## Given information
==*==

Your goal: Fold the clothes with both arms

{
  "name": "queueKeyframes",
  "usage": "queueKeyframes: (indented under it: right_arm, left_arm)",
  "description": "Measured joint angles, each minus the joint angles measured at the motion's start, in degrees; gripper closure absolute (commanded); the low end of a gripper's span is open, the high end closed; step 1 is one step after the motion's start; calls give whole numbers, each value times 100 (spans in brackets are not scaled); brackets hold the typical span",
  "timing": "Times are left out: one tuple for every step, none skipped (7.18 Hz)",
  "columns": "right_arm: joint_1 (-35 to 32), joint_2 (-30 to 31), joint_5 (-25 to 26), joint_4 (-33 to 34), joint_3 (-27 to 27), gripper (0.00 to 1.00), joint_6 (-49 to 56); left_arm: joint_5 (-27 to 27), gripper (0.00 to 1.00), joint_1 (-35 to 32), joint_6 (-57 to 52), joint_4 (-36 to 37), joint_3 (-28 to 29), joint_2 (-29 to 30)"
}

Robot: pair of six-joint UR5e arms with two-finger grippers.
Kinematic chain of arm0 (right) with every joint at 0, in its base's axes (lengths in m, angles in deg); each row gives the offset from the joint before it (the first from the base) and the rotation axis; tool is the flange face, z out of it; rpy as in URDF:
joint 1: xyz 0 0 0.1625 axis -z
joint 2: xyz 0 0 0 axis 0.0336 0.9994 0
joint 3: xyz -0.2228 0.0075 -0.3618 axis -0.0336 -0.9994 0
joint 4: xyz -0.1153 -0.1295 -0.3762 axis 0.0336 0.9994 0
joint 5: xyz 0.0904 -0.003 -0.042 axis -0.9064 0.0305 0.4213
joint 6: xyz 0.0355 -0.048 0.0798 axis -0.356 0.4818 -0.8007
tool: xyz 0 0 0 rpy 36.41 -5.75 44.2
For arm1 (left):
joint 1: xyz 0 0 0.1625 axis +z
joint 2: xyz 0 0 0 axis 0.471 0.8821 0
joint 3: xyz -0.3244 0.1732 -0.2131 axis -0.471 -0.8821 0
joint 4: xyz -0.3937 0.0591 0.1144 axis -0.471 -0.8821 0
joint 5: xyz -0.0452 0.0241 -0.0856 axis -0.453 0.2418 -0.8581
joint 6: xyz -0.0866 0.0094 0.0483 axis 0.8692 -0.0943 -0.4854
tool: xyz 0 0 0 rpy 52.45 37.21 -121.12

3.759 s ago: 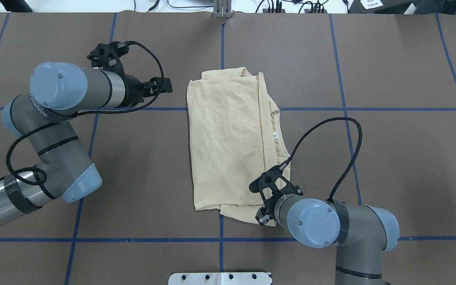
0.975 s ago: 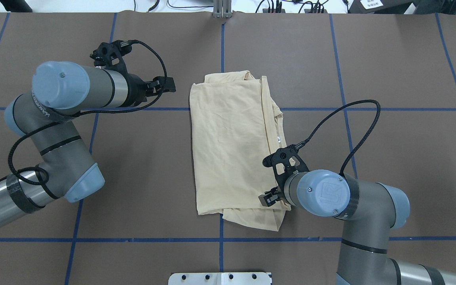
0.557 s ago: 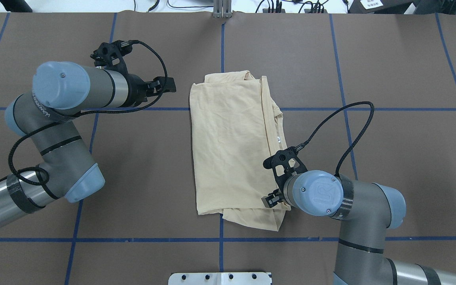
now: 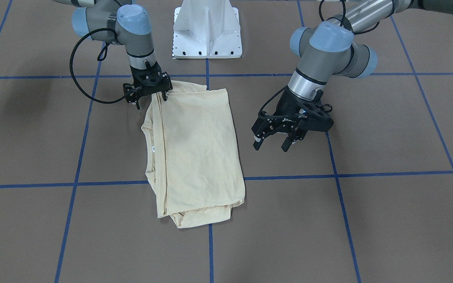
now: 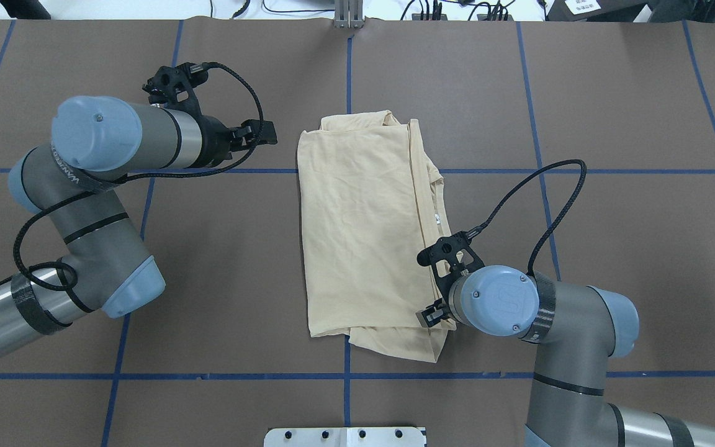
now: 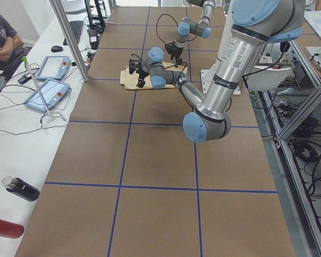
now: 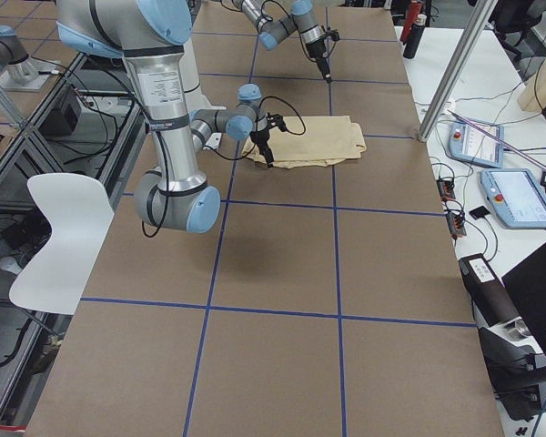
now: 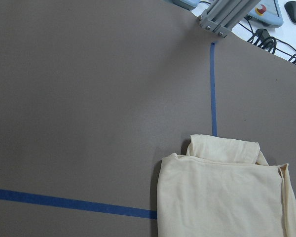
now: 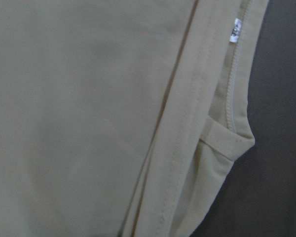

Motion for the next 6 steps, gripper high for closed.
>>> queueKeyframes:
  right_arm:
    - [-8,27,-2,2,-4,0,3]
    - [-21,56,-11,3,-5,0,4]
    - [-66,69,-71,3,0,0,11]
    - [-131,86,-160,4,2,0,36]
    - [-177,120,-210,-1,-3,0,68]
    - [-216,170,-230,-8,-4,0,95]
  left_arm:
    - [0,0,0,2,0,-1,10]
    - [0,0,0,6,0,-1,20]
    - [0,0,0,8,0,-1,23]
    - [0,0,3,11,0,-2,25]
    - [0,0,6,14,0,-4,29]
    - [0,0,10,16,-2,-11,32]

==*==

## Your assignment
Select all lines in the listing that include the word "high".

## Response to the task
  "description": "Measured joint angles, each minus the joint angles measured at the motion's start, in degrees; gripper closure absolute (commanded); the low end of a gripper's span is open, the high end closed; step 1 is one step after the motion's start; calls give whole numbers, each value times 100 (spans in brackets are not scaled); brackets hold the typical span",
Motion for the next 6 steps, gripper high for closed.

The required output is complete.